**Task item:**
From the line with "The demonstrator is" to the line with "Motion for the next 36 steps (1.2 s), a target", retype each line exactly as it stands in the records below, but skip the pictures.

**Provided data:**
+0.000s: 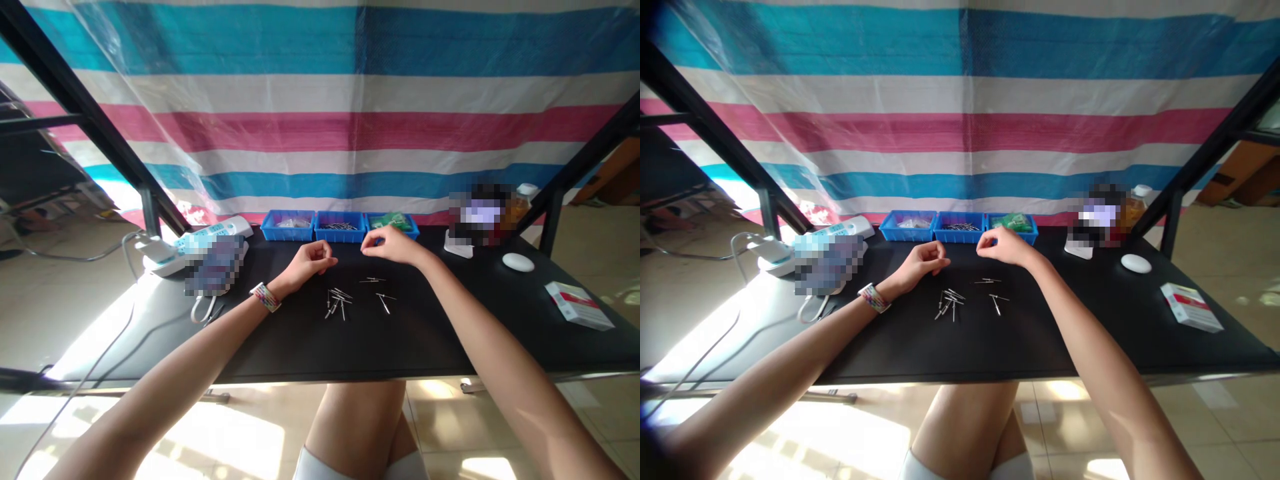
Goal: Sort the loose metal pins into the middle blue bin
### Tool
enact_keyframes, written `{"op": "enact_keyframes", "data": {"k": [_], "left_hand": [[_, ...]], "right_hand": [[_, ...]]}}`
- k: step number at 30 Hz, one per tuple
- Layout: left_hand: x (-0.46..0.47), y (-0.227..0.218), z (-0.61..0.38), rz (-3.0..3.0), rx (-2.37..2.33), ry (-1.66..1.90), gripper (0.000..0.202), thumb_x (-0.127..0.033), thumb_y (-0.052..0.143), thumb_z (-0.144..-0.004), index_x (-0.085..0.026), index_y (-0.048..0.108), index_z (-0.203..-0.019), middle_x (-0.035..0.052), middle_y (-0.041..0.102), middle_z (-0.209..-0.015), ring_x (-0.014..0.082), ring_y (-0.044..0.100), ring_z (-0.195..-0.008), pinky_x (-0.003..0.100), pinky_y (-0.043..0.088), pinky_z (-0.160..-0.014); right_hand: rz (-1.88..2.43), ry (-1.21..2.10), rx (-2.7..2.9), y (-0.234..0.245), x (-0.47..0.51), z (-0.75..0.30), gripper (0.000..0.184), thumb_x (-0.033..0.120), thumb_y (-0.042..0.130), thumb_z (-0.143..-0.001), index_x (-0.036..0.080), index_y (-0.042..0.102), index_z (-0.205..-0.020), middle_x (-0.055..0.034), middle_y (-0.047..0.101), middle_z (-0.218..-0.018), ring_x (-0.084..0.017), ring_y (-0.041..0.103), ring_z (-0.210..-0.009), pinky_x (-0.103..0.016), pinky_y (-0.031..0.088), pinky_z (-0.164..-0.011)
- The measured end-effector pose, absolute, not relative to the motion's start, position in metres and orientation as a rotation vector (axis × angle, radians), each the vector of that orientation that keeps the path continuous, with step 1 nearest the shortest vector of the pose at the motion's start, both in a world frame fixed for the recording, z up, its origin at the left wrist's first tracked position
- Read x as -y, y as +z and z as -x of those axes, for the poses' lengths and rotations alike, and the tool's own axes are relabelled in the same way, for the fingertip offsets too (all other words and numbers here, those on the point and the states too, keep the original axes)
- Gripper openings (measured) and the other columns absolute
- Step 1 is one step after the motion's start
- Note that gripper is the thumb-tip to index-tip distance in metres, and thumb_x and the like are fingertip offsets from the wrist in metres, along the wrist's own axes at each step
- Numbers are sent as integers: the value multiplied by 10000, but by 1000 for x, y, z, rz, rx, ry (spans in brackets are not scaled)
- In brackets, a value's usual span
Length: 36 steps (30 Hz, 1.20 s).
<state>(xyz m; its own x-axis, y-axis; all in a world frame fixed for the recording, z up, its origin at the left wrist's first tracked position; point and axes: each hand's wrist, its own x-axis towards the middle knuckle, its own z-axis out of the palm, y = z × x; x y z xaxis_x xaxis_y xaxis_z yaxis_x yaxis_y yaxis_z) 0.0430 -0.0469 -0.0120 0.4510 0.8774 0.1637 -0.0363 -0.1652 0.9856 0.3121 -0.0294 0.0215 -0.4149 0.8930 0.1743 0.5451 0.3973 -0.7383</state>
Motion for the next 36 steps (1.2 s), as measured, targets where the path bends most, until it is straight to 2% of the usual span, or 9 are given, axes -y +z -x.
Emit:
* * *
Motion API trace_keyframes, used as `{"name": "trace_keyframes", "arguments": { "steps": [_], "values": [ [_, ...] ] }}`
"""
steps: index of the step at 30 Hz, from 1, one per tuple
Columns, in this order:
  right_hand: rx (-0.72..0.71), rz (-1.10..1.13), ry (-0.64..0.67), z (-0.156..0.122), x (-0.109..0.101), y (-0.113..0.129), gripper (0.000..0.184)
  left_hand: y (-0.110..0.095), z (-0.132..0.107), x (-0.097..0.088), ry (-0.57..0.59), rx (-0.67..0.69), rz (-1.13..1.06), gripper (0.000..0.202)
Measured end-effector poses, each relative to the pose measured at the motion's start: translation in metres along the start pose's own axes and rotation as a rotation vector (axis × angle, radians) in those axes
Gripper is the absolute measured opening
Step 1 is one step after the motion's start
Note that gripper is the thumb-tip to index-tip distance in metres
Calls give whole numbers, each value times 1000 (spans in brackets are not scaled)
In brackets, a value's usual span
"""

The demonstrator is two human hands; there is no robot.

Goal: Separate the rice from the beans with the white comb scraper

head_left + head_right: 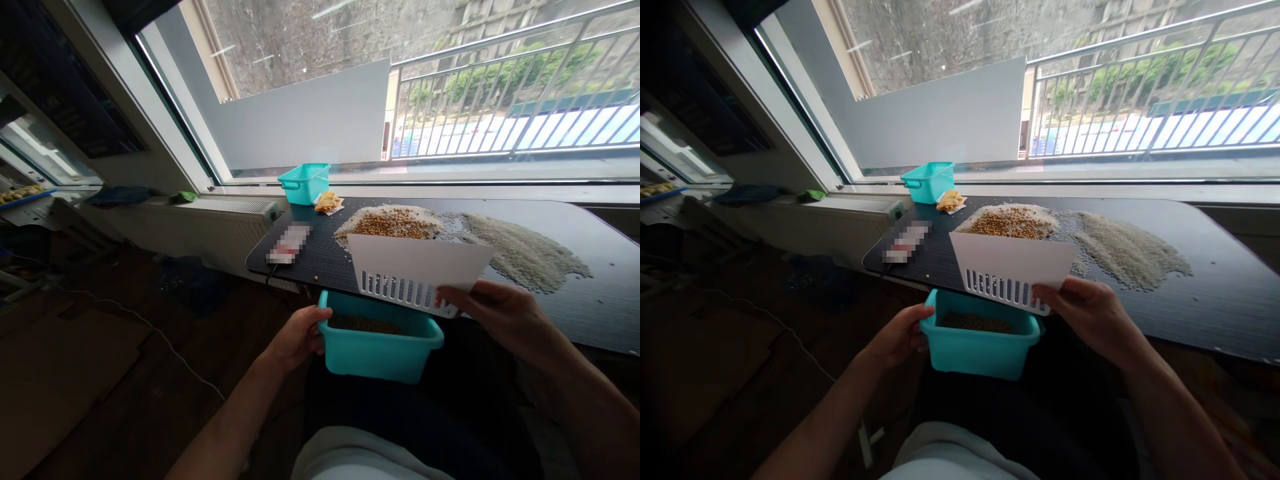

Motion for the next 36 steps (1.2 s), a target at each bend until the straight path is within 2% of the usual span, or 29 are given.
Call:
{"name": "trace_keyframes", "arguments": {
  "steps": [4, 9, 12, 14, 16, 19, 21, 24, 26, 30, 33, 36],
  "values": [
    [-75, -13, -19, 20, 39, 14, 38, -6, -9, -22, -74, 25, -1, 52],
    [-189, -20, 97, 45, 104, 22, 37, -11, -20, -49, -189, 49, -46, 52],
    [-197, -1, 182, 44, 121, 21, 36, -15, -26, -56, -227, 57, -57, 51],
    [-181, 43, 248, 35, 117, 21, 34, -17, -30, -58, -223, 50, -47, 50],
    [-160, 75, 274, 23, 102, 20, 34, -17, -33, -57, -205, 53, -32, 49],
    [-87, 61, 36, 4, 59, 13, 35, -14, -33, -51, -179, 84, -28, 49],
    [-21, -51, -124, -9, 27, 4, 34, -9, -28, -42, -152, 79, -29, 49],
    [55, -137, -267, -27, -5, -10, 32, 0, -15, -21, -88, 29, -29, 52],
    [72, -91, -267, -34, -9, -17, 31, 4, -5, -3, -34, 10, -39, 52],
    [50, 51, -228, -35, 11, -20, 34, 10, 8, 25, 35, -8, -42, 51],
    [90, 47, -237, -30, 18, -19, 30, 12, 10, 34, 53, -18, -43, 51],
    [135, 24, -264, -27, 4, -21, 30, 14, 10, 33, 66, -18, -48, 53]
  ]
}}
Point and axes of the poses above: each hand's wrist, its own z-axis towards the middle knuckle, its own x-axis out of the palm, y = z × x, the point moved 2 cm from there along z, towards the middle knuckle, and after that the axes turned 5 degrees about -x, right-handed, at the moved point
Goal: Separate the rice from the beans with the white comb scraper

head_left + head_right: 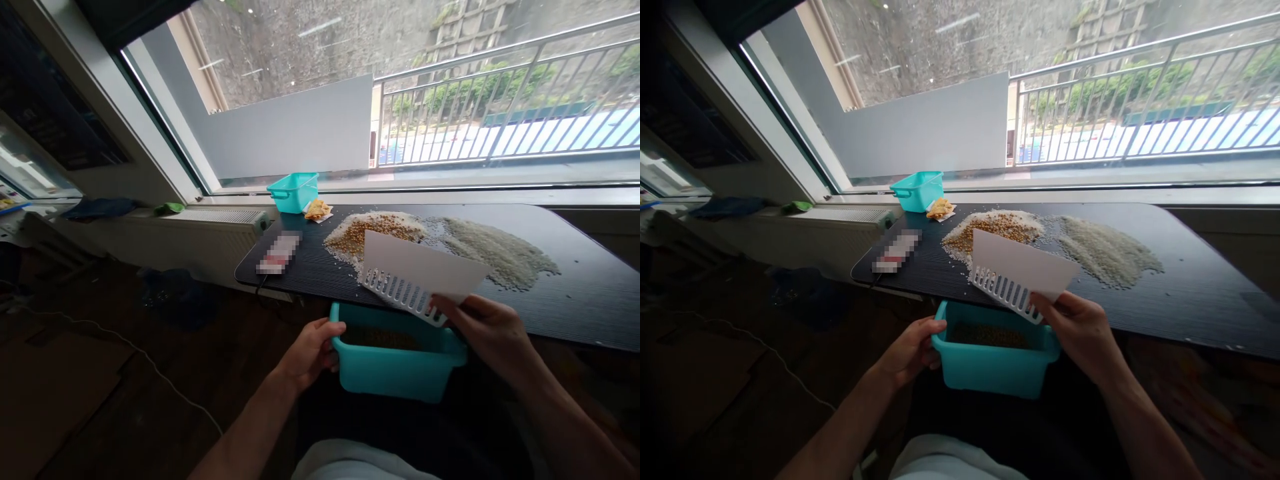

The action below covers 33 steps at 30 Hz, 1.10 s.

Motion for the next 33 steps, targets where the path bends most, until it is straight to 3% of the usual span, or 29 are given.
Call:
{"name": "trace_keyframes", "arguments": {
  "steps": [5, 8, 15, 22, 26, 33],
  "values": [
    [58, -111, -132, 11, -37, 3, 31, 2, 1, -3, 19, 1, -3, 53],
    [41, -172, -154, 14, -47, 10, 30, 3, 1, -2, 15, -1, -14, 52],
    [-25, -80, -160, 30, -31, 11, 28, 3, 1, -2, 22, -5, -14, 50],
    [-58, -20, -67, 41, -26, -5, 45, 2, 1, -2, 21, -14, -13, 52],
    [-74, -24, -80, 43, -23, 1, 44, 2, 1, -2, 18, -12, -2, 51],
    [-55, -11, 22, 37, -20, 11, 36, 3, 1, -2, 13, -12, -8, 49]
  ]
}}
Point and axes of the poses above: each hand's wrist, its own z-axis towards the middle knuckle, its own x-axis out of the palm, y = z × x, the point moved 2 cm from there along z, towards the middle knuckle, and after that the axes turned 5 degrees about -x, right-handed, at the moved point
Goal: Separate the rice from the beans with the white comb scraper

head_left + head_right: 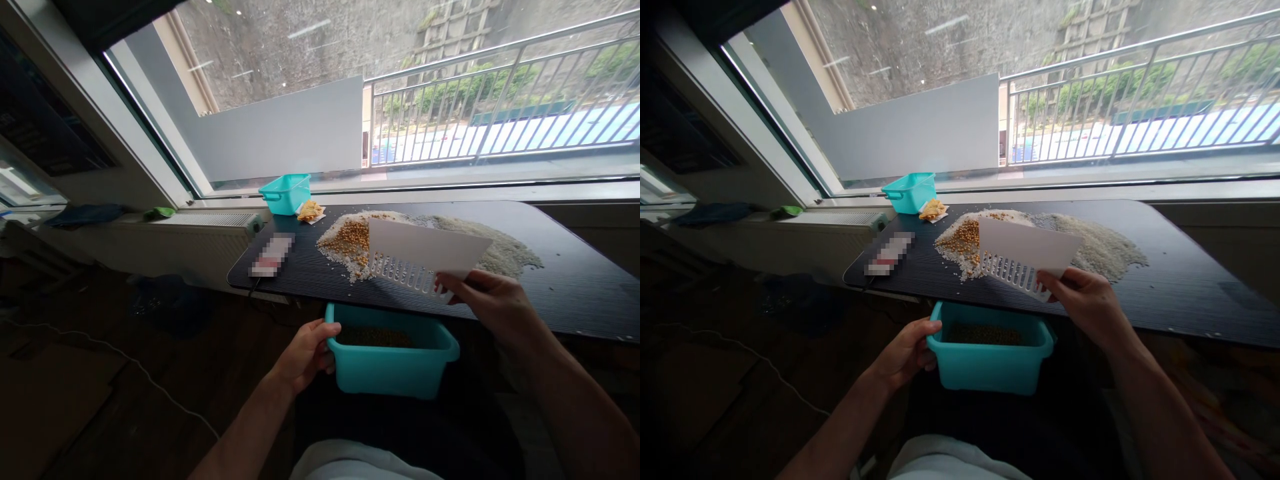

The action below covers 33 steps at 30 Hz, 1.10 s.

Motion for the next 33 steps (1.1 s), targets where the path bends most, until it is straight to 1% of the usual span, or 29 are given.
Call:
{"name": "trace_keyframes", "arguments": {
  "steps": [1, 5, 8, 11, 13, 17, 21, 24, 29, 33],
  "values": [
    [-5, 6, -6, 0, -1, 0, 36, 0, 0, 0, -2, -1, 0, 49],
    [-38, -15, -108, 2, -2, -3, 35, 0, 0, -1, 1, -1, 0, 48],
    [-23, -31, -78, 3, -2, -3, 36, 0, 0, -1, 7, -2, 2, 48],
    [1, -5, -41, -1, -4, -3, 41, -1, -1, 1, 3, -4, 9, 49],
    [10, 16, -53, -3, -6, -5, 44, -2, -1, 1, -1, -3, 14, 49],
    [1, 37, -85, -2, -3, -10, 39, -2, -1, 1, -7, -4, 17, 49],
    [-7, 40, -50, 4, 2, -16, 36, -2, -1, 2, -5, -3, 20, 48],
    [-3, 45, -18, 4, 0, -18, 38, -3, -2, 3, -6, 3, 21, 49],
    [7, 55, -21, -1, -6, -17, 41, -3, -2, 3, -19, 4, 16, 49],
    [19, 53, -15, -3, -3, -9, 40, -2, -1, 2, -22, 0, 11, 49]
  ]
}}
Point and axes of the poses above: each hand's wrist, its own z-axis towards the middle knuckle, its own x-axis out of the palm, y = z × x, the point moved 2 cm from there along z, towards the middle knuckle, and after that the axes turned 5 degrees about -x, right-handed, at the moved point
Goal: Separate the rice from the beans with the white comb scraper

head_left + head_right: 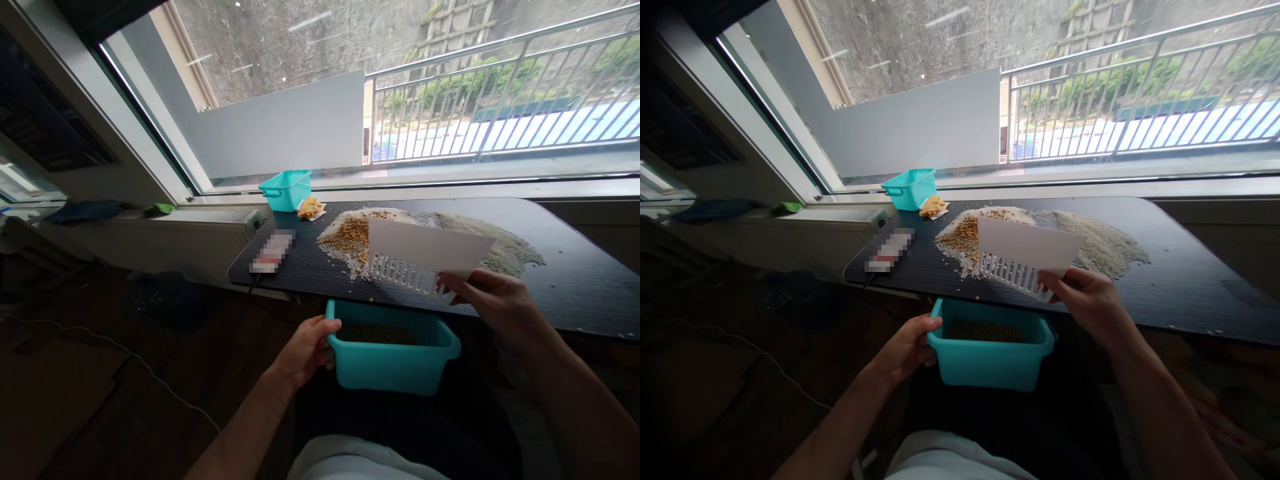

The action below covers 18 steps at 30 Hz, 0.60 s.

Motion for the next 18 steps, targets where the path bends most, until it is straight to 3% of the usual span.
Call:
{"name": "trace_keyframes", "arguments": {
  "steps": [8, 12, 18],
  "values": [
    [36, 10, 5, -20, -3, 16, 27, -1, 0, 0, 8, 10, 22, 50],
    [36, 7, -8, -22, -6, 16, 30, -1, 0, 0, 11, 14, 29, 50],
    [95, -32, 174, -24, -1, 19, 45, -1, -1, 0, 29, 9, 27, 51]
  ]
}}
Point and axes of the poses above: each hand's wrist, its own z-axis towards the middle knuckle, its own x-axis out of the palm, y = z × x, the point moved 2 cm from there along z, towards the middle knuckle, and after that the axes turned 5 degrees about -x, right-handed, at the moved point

**Finished exercise:**
The demonstrator is two human hands; there is no robot.

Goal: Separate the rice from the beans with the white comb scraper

head_left + head_right: 

Motion for the next 36 steps (1.2 s), a target at each bend until the straight path is within 2% of the usual span, or 29 are given.

The response to this exercise is now finished.